Cada vez que morria um Inca, havia uma guerra civil entre os pretendentes ao trono: filhos do imperador falecido, irmãos, sobrinhos e membros de outras famílias. O vencedor era proclamado Inca e deveria voltar a restituir a ordem, depois da anarquia em que se encontrava o estado antes de assumir o Império.
A partir daí, os sucessivos Incas passaram a ter o costume de formar uma linhagem própria, chamada de panaca. Cuzco contava com uma dúzia de panacas. Os parentes do Inca falecido, menos o filho que lhe sucedia, formavam uma panaca e gozavam das propriedades que o falecido havia adquirido durante a sua vida. Ao assumir, o novo Inca era considerado huacho ou pobre, mas através do exercício do poder voltava a acumular vários bens.
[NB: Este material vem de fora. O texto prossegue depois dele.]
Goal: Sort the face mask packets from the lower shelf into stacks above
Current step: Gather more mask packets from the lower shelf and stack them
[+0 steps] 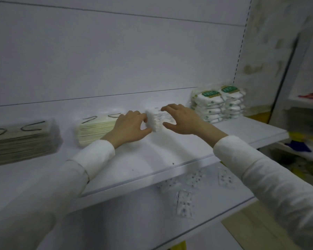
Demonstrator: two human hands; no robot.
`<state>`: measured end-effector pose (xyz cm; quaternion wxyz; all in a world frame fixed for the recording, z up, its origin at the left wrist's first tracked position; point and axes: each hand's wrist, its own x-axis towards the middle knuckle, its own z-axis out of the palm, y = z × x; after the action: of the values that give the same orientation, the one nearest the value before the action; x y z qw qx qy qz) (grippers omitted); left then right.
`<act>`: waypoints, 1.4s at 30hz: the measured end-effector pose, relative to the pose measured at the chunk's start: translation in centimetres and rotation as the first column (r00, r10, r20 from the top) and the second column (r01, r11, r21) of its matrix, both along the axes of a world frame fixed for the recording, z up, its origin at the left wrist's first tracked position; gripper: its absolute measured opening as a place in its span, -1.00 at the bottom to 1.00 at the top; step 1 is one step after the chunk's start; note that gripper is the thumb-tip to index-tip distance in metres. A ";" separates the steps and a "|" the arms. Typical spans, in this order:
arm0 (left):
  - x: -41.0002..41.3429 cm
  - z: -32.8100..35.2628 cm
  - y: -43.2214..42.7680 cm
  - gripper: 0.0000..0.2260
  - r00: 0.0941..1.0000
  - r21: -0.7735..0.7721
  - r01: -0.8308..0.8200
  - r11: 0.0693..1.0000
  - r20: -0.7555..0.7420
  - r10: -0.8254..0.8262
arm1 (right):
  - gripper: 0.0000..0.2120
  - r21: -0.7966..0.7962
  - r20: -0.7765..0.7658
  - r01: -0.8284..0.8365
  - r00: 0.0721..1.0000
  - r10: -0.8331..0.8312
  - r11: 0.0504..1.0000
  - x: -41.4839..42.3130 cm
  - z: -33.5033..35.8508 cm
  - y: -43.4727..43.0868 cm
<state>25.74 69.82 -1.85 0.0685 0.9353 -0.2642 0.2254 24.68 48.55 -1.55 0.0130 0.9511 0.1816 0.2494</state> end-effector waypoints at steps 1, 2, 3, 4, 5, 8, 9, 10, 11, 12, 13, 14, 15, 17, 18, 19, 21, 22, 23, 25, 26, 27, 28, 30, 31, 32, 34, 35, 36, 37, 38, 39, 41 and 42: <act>-0.5 0.0 -1.1 -0.66 1.000 -0.014 0.007 1.000 0.001 -0.007 | -0.50 0.008 0.005 0.005 1.000 -0.005 1.000 -0.7 0.0 -1.1; -1.0 -0.1 -2.4 -0.66 1.000 -0.035 0.011 0.999 0.000 -0.011 | -0.50 0.007 0.009 0.008 1.000 -0.008 1.000 -1.4 0.0 -2.3; -1.6 -0.2 -3.6 -0.67 1.000 -0.061 0.013 0.998 -0.001 -0.013 | -0.50 0.000 0.014 0.007 1.000 -0.007 1.000 -2.0 -0.2 -3.5; -2.2 -0.4 -4.9 -0.68 1.000 -0.087 0.013 0.996 -0.002 -0.013 | -0.50 -0.008 0.013 0.002 1.000 -0.002 1.000 -2.5 -0.4 -4.6; -2.9 -0.7 -6.2 -0.68 1.000 -0.117 0.014 0.993 -0.008 -0.015 | -0.50 -0.013 0.010 -0.007 1.000 0.007 1.000 -3.0 -0.6 -5.8; -5.4 -2.4 -10.3 -0.70 0.998 -0.207 0.029 0.978 -0.053 -0.040 | -0.49 -0.018 0.012 -0.058 0.998 0.058 0.998 -4.6 -1.7 -9.4; -6.3 -3.1 -11.6 -0.72 0.996 -0.232 0.039 0.972 -0.071 -0.057 | -0.50 -0.016 0.023 -0.077 0.997 0.078 0.997 -5.2 -2.2 -10.5; -7.2 -4.0 -12.8 -0.74 0.993 -0.256 0.054 0.965 -0.090 -0.080 | -0.51 -0.010 0.036 -0.099 0.994 0.099 0.995 -5.8 -2.8 -11.7; -8.0 -4.9 -13.8 -0.77 0.988 -0.285 0.076 0.956 -0.110 -0.111 | -0.53 0.002 0.055 -0.129 0.990 0.129 0.992 -6.5 -3.7 -13.0; -8.8 -5.9 -14.9 -0.79 0.980 -0.313 0.102 0.944 -0.133 -0.150 | -0.56 0.021 0.076 -0.165 0.984 0.163 0.986 -7.2 -4.6 -14.2; -9.6 -6.9 -15.8 -0.81 0.970 -0.334 0.129 0.934 -0.155 -0.189 | -0.61 0.042 0.097 -0.202 0.976 0.197 0.979 -7.8 -5.7 -15.5; -10.2 -8.0 -16.6 -0.82 0.959 -0.334 0.150 0.931 -0.179 -0.219 | -0.66 0.058 0.110 -0.234 0.968 0.227 0.970 -8.5 -6.8 -16.6; -10.7 -9.1 -17.4 -0.82 0.950 -0.311 0.164 0.936 -0.207 -0.235 | -0.70 0.062 0.116 -0.269 0.958 0.261 0.961 -9.1 -7.9 -17.7; -11.4 -12.0 -18.6 -0.80 0.929 -0.233 0.152 0.960 -0.299 -0.220 | -0.75 0.044 0.090 -0.330 0.942 0.325 0.943 -10.0 -10.6 -19.6; -11.4 -13.6 -18.9 -0.78 0.919 -0.202 0.134 0.970 -0.342 -0.198 | -0.76 0.035 0.068 -0.351 0.935 0.348 0.936 -10.3 -12.0 -20.3; -11.4 -15.2 -19.0 -0.77 0.909 -0.183 0.111 0.977 -0.379 -0.175 | -0.78 0.030 0.041 -0.365 0.931 0.364 0.930 -10.4 -13.6 -20.9; -11.2 -18.5 -18.7 -0.76 0.878 -0.173 0.023 0.985 -0.467 -0.102 | -0.78 0.046 -0.025 -0.358 0.933 0.359 0.933 -10.3 -17.0 -21.8; -10.9 -20.1 -18.3 -0.75 0.853 -0.176 -0.040 0.984 -0.519 -0.058 | -0.76 0.068 -0.060 -0.339 0.938 0.343 0.938 -10.0 -18.8 -22.2; -10.6 -21.7 -17.9 -0.76 0.822 -0.184 -0.103 0.978 -0.569 -0.021 | -0.75 0.100 -0.096 -0.314 0.942 0.323 0.944 -9.6 -20.6 -22.4; -9.9 -25.0 -16.8 -0.79 0.764 -0.204 -0.207 0.957 -0.645 0.028 | -0.72 0.180 -0.181 -0.244 0.944 0.276 0.953 -8.6 -24.3 -22.6; -9.5 -26.8 -16.2 -0.81 0.741 -0.212 -0.247 0.946 -0.670 0.044 | -0.70 0.219 -0.226 -0.199 0.942 0.248 0.955 -8.0 -26.2 -22.6; -9.1 -28.4 -15.7 -0.83 0.719 -0.214 -0.280 0.936 -0.693 0.056 | -0.69 0.251 -0.274 -0.149 0.937 0.218 0.956 -7.3 -28.2 -22.5; -8.8 -30.1 -15.2 -0.84 0.691 -0.209 -0.309 0.928 -0.719 0.068 | -0.69 0.273 -0.329 -0.090 0.927 0.181 0.958 -6.7 -30.1 -22.3; -7.9 -33.3 -14.4 -0.85 0.646 -0.197 -0.356 0.914 -0.759 0.087 | -0.74 0.271 -0.445 0.028 0.890 0.099 0.962 -5.2 -33.7 -21.8; -7.4 -34.7 -14.1 -0.84 0.629 -0.193 -0.372 0.908 -0.772 0.094 | -0.78 0.256 -0.497 0.072 0.865 0.068 0.964 -4.3 -35.3 -21.5; -6.9 -36.0 -13.9 -0.85 0.617 -0.192 -0.386 0.902 -0.781 0.098 | -0.79 0.243 -0.545 0.106 0.837 0.045 0.964 -3.3 -36.8 -21.1; -5.9 -38.1 -13.7 -0.85 0.601 -0.194 -0.403 0.894 -0.793 0.100 | -0.75 0.201 -0.625 0.142 0.781 0.015 0.969 -0.9 -39.4 -20.5; -5.3 -39.0 -13.6 -0.85 0.595 -0.194 -0.412 0.890 -0.798 0.101 | -0.73 0.175 -0.654 0.148 0.756 0.003 0.973 0.4 -40.6 -20.3; -4.8 -39.9 -13.7 -0.84 0.589 -0.196 -0.422 0.885 -0.802 0.103 | -0.72 0.156 -0.674 0.154 0.739 -0.009 0.976 1.7 -41.6 -20.0; -4.4 -40.6 -13.8 -0.84 0.586 -0.201 -0.434 0.878 -0.803 0.106 | -0.71 0.146 -0.689 0.166 0.724 -0.020 0.975 3.0 -42.5 -19.8; -4.0 -41.2 -14.0 -0.84 0.584 -0.208 -0.450 0.869 -0.804 0.110 | -0.71 0.143 -0.699 0.182 0.715 -0.031 0.973 4.2 -43.3 -19.6; -3.6 -41.8 -14.3 -0.85 0.584 -0.220 -0.469 0.855 -0.804 0.113 | -0.71 0.141 -0.705 0.198 0.708 -0.042 0.970 5.4 -44.1 -19.3; -3.1 -42.9 -15.0 -0.86 0.577 -0.255 -0.519 0.816 -0.809 0.114 | -0.71 0.133 -0.719 0.220 0.693 -0.059 0.966 7.6 -45.4 -18.9; -2.9 -43.4 -15.5 -0.85 0.580 -0.278 -0.544 0.792 -0.806 0.116 | -0.70 0.136 -0.726 0.223 0.685 -0.056 0.965 8.8 -46.0 -18.7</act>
<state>22.87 54.32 -45.22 0.3654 0.9227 0.0431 -0.1151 33.44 29.84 -47.52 -0.1419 0.9794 0.0712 -0.1246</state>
As funções do Inca eram muitas e variadas. Dirigia o governo, às vezes a guerra, mandava construir cidades e celebrava matrimônios. A cada ano ele devia abrir os campos com um bastão de ouro para devolver a fertilidade, e varrer as doenças quando chegava a época de chuvas.
Diz-se que o Inca Pachacutec teve que ir pessoalmente a Arequipa para apagar um vulcão em erupção com bolas de argila molhada em sangue de lhama.